- **DESCRIPTION OF THE TASK**
Copy out the lines of the records below, and only those lines, from the one with "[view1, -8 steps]" through the one with "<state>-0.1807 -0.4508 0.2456", exactly as they appear.

- **PROVIDED DATA**
----------------
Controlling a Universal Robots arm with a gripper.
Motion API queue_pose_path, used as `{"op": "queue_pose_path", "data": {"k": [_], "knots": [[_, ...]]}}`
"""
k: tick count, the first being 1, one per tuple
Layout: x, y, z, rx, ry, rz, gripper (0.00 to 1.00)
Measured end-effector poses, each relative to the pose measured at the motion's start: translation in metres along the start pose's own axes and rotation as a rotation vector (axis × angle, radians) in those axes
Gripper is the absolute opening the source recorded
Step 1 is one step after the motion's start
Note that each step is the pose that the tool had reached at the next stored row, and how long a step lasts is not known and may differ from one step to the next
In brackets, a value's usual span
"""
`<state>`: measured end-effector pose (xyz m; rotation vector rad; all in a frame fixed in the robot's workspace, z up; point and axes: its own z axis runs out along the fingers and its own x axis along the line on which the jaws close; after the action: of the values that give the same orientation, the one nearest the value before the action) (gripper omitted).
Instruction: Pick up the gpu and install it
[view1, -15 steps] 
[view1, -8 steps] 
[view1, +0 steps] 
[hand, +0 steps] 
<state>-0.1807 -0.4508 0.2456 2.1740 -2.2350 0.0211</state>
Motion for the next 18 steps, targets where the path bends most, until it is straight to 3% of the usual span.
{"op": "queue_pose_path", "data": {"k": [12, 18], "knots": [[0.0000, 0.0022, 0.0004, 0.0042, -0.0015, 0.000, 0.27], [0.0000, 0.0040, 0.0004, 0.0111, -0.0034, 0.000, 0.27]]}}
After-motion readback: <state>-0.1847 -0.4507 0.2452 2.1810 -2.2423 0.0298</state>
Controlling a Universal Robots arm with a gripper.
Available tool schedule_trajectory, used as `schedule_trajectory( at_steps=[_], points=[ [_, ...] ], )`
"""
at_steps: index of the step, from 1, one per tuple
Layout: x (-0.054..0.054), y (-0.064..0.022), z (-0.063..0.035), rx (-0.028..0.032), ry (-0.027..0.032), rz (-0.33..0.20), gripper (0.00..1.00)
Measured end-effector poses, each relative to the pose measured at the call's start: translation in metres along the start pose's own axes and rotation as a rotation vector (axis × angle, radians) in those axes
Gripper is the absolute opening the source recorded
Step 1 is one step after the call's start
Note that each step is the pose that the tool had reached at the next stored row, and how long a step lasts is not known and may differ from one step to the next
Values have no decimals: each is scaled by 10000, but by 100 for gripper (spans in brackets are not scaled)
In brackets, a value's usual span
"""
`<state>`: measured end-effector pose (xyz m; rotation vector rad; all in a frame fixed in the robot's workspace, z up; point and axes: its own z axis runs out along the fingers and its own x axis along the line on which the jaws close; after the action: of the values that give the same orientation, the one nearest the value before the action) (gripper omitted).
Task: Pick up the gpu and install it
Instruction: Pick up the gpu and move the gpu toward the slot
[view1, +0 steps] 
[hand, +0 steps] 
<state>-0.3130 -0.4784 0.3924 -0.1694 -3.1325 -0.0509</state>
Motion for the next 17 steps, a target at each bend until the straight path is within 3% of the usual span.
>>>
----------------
- **ANSWER AREA**
[view1, -8 steps] 
[view1, +0 steps] 
[hand, +0 steps] 
<state>-0.1807 -0.4508 0.2456 2.1740 -2.2350 0.0211</state>

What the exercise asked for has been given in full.